The second issue was whether the Plaintiff was entitled to an advance payment. Justice Ferguson applied the framework outlined by the New Brunswick Court of Appeal in Smith v Agnew, 2001 NBCA 83. The first question under the Smith test is whether the Plaintiff will “more probably than not” be awarded the special damages in the final judgement [para 14]. If this is answered in the affirmative after considering whether the defendant will establish a complete defence, the Court must then ask whether the defendant will likely prevail with “particular defences they have pleaded” [para 64]. An example of one of these defences could be contributory negligence.

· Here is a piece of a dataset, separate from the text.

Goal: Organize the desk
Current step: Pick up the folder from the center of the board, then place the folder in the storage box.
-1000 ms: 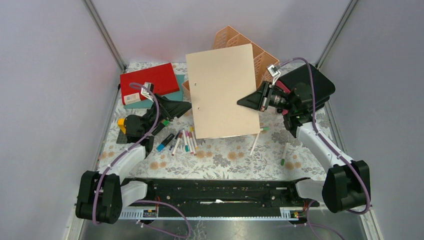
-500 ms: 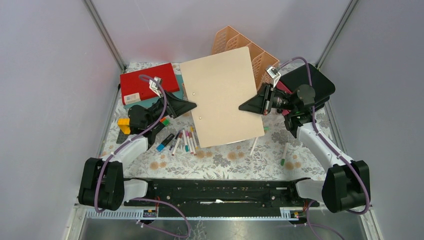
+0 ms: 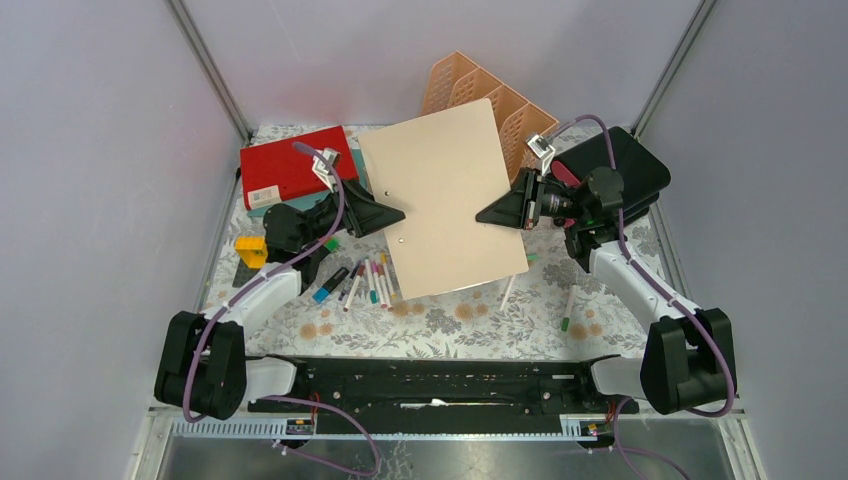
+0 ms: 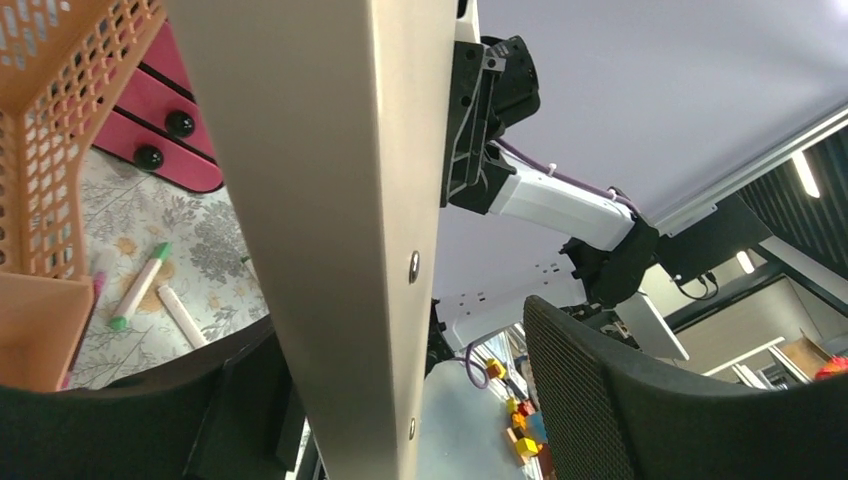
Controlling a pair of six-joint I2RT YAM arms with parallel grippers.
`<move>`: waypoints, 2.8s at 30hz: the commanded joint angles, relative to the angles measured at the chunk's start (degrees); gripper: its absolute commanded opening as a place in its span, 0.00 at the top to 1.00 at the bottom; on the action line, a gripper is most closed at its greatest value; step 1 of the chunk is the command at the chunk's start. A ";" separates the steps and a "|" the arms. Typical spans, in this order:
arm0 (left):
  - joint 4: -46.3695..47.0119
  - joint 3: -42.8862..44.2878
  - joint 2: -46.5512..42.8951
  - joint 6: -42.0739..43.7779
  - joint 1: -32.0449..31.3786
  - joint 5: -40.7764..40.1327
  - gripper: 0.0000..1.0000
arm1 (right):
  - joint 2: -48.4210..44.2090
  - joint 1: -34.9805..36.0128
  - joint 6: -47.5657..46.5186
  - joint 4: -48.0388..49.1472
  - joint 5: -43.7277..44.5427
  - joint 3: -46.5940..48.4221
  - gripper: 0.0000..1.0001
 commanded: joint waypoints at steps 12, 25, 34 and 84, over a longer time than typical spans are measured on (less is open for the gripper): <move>19.96 -1.97 0.63 -4.19 -2.28 -4.38 1.00 | -0.52 0.15 -1.56 4.50 -2.17 0.54 0.98; 10.60 -2.10 -7.56 -2.19 10.94 -3.41 1.00 | -5.54 -2.17 -47.58 -50.51 6.21 14.96 0.00; -16.15 7.17 -10.21 20.21 13.71 -10.43 1.00 | -10.74 -2.65 -55.81 -60.33 13.89 16.74 0.00; -13.75 53.64 39.41 60.77 5.28 -22.47 1.00 | -13.59 -9.95 -63.95 -61.10 10.82 9.89 0.00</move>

Justice Ferguson felt that the Plaintiff met the burden at the first stage of Smith test on the preponderance of the evidence. Regarding the second step, Justice Ferguson did not address the defences that the Defendants pled because it was unknown whether they would ultimately prevail on these. Instead, he noted that there remained considerable uncertainty with respect to the factual and legal significance of several pieces of evidence. For example, one of these was “the significance of the change in work status to parttime from fulltime leading up to the accident” [para 66].

Justice Ferguson outlined his approach to calculating the amount of the advance payment for lost income at paragraph 68. He stated that “I do not believe that quantification of this award in this instance should represent a percentage of what will more likely than not be proven at trial. Instead, it represents a conservative calculation of a portion of provable lost income to the standard required” [emphasis provided].  Without outlining his calculations, Justice Ferguson ruled in favour of the Plaintiff and found that the advance payment for lost income was $97,833.50.